3. Currently, Pacific Island tuna fisheries objectives are generally in line with conservation objectives
  • Keep catch rates high, to assist entry-level developing fishing enterprises – requires high biomass
  • Limit fishing opportunities for foreign vessels, in order to keep the value of access high
  • Avoid excessive impact on artisanal catch rates from industrial fishing
  • Limit FAD fishing which competes for mahimahi, wahoo etc used by local food fisheries


How does this affect our approach to WCPFC?
  • Zone Based Management for tuna fisheries is most effective when organised subregionally into groups of like-minded coastal States. 
  • If these states EEZs cover most of the range of a fishery, acting together gives them more control, and the collective clout to replace flag-based distant water exploitation-based objectives with zone-based local objectives
  • WCPFC convention Article 8 on the compatibility of management measures, requires the WCPFC to ensure that broader measures are also compatible with CMMs established by coastal states and by subregional arrangements.
Even so, the compatibility principle is often ignored by the RFMO. For example, WCPFC no longer implements the High Seas Pockets closure that is part of the PNA 3rd Implementing Arrangement.

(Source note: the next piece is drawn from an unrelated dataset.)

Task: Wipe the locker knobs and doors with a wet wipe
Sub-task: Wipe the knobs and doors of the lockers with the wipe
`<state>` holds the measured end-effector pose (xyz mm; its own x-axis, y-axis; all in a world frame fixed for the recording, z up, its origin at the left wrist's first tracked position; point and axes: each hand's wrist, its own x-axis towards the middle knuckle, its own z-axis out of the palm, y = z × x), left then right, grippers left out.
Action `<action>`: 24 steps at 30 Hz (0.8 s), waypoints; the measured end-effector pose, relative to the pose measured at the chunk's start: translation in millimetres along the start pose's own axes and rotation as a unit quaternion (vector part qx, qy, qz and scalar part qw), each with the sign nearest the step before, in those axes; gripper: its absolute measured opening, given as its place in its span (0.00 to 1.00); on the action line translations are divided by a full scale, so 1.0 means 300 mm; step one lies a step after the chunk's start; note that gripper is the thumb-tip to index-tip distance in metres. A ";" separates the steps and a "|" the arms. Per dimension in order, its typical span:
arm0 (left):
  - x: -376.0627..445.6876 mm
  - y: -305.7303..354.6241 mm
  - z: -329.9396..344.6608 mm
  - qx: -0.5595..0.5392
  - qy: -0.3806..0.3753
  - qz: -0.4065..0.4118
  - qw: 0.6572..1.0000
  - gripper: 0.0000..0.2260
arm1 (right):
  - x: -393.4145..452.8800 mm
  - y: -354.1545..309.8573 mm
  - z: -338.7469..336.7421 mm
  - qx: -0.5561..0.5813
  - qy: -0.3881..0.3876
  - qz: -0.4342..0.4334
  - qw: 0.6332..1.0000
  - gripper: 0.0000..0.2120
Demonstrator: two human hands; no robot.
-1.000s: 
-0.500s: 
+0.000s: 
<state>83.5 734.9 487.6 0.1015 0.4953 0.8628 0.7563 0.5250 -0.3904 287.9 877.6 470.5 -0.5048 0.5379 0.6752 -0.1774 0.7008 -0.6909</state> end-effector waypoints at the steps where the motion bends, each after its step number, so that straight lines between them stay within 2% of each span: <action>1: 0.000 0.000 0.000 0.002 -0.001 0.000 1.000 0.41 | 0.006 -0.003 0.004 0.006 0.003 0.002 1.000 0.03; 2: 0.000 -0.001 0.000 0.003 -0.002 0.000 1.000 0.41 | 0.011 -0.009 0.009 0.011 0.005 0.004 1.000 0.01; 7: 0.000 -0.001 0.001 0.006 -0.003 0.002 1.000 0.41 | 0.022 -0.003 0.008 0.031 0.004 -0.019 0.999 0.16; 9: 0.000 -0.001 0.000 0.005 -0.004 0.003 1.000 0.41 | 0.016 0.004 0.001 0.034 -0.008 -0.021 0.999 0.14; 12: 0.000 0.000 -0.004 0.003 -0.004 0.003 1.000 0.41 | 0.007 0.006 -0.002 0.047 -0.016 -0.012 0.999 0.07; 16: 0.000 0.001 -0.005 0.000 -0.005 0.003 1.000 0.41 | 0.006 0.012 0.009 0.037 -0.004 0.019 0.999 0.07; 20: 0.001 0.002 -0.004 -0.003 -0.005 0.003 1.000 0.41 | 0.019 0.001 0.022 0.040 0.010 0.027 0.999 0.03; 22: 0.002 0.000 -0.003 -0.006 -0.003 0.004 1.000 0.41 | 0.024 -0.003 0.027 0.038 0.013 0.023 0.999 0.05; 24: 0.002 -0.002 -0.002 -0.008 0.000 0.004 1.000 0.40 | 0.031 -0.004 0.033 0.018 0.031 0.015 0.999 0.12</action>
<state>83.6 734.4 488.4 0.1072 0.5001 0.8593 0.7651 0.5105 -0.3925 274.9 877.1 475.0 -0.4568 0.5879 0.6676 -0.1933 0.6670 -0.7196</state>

We have several subregional tuna fishery management arrangements involving FFA members, at varying degrees of implementation. 
  • The PNA's Palau Arrangement, which governs the Purse Seine and Longline Vessel Day Schemes is the most advanced, with zone limits, allocation-trading and pooling mechanisms, and a centralised reporting and information system. 
  • The more southerly Tokelau Arrangement has agreed zone limits for south Pacific albacore and an interim TRP for that stock but has yet to finalise its management scheme for the southern longline fishery. 
  • The South Pacific Group (SPG) is currently an informal group for non-PNA SIDS to work together on maximising the value of their limited purse-seine fishery rights, and is also starting to talk about southern longline fishery management.

In a nutshell, FFA members work together to advance their interests.
  • at the WCPFC regional+ level – using ZBM/coastal state common interests to drive fisheries management outcomes in a direction that supports the interests of developing coastal States society rather than developed distant water fishing companies.
  • FFA regional level – provides a platform for fostering common interests in standards for reporting, for monitoring, for surveillance, for CDS and PSM etc
  • PNA/TKA subregional level – fosters common interests in exercising rights for specific fisheries, purse-seine, tropical longline, southern longline. These arrangements actually perform the management functions of RFMOs to varying degrees. 
  • National level – pursuing development of flag state and processing interests, and exercising sovereign coastal state control systems. This is where the buck stops.